Un altra questione che in questi giorni continua a far parlare di se è proprio quella dei prigionieri. Infatti nelle città e nei campi profughi ogni giorno incursioni e coprifuochi aprono la strada a nuovi arresti e ad oggi si stima che i detenuti palestinesi nelle prigioni israeliane siano oltre 6700.

Tra i protagonisti di questa Intifada, accanto ai campi profughi che insorgono, ai detenuti che continuano a lottare tra mille difficoltà, c’è poi una generazione completamente disillusa che, forte del malcontento generale nei confronti della leadership palestinese, non si accontenta più delle vuote parole dei tavoli dei negoziati. Cresce lo scontento verso l’ANP, quella leadership moderata che, dicendosi ancora fiduciosa delle rovine del processo di Oslo, continua a chiedere di fermare le violenze per poter raggiungere una qualche indipendenza attraverso negoziati.

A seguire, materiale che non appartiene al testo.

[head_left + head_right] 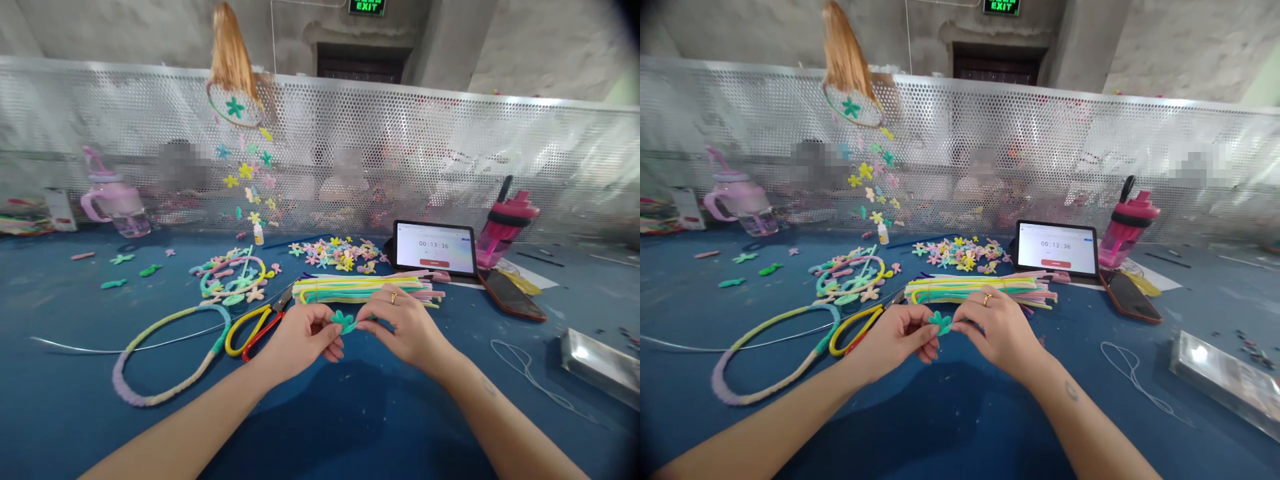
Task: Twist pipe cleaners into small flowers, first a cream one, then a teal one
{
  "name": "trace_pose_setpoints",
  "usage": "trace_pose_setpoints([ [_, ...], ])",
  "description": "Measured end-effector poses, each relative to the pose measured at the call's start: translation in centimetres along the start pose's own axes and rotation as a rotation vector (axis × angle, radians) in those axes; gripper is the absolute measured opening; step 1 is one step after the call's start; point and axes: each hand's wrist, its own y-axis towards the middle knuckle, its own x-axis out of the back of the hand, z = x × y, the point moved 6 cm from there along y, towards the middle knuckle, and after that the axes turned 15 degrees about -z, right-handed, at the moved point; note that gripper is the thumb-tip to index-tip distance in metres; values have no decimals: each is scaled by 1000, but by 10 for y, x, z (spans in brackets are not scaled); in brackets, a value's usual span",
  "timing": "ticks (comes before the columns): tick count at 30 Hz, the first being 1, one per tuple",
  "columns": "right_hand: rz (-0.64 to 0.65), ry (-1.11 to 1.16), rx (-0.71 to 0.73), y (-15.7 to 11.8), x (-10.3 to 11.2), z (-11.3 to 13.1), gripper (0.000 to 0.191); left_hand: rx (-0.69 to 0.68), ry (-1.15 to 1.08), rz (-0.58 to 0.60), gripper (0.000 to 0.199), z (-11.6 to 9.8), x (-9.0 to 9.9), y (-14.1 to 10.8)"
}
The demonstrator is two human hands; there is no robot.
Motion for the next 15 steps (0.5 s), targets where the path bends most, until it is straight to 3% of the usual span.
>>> trace_pose_setpoints([
  [6,26,-87,68,0,0,9,12,-20,104,103,16,6,-10,-7],
  [10,41,18,-35,-1,-4,0,10,-57,129,136,15,1,-13,-10],
  [15,107,327,-203,-3,-15,-16,17,-109,115,143,20,-5,-15,-14],
])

Ma questi negoziati non rientrano più nei piani di chi vive le strade in Palestina e ha subito sulla propria pelle gli effetti del “processo di pace”: maggiore colonizzazione, insediamenti, servilismo dell’ANP nei confronti delle forze occupanti e svendita dei diritti nazionali. Ogni giorno migliaia di persone, a mani vuote, con un sasso o un coltello, decidono di scagliarsi contro un nemico che li opprime da quasi 7 decenni. Una lotta difficile, contro un nemico militarmente più forte, ma che riesce far si che ogni funerale e ogni liberazione dalle carceri diventi la spinta per chi non accetta più di negoziare la propria sorte all’interno di un processo fatto di parole vuote e decide invece di affidare il proprio destino alla strada della resistenza.